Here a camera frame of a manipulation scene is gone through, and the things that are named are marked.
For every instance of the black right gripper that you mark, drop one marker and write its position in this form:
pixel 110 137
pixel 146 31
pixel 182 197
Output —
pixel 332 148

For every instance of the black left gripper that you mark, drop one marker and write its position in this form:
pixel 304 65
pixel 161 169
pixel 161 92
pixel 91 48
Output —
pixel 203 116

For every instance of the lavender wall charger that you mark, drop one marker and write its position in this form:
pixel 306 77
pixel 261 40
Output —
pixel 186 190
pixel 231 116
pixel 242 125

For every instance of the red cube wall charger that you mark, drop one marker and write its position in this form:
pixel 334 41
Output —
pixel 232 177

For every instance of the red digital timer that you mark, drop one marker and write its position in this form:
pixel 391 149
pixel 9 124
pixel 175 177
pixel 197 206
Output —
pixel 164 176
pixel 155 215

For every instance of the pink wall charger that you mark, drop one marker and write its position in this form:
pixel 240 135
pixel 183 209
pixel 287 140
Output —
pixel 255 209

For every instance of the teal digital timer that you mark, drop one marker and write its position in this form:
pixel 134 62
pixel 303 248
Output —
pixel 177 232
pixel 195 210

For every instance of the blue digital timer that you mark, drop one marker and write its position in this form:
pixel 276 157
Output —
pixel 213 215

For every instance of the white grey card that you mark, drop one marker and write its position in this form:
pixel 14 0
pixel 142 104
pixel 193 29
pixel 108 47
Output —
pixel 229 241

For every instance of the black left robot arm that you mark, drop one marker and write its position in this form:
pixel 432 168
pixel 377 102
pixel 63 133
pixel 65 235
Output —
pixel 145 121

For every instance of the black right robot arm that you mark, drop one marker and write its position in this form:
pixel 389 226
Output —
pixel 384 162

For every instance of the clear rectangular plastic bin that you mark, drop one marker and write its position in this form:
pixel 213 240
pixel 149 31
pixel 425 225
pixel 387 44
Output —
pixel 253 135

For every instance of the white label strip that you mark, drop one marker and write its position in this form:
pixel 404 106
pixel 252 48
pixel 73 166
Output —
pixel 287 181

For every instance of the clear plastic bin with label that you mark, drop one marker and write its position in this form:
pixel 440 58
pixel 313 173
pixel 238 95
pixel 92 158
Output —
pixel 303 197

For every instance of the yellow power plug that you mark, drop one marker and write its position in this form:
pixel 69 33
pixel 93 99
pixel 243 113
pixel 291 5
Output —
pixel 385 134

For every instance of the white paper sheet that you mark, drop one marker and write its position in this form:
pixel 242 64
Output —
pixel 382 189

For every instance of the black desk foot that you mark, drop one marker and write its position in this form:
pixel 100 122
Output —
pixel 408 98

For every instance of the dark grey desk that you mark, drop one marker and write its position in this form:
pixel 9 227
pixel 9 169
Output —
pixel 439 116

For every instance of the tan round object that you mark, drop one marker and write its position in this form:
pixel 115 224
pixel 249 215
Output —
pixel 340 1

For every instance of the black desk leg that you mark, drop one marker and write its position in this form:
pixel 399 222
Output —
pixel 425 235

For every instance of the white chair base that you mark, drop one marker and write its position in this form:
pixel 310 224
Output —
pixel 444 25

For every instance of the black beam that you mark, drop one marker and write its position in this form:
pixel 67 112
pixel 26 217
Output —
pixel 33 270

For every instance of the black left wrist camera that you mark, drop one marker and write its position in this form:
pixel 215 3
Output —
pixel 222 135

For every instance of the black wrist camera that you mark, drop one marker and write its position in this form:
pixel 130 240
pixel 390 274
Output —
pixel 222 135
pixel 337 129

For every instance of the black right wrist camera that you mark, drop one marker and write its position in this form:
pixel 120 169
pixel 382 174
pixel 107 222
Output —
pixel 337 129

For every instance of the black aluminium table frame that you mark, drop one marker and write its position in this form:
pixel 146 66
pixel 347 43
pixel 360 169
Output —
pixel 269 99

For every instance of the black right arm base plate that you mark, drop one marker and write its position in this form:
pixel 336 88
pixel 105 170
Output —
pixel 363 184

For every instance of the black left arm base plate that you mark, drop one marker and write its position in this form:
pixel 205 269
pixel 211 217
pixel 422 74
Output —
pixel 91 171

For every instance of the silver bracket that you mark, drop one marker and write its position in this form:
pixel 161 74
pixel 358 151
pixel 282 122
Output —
********
# [Task statement]
Some of the data mentions "gripper". Copy every line where it does.

# [Response to this task]
For every instance of the black right gripper that you mark, drop one marker and write its position in this form:
For every instance of the black left gripper that you mark, drop one marker and write its position in this form:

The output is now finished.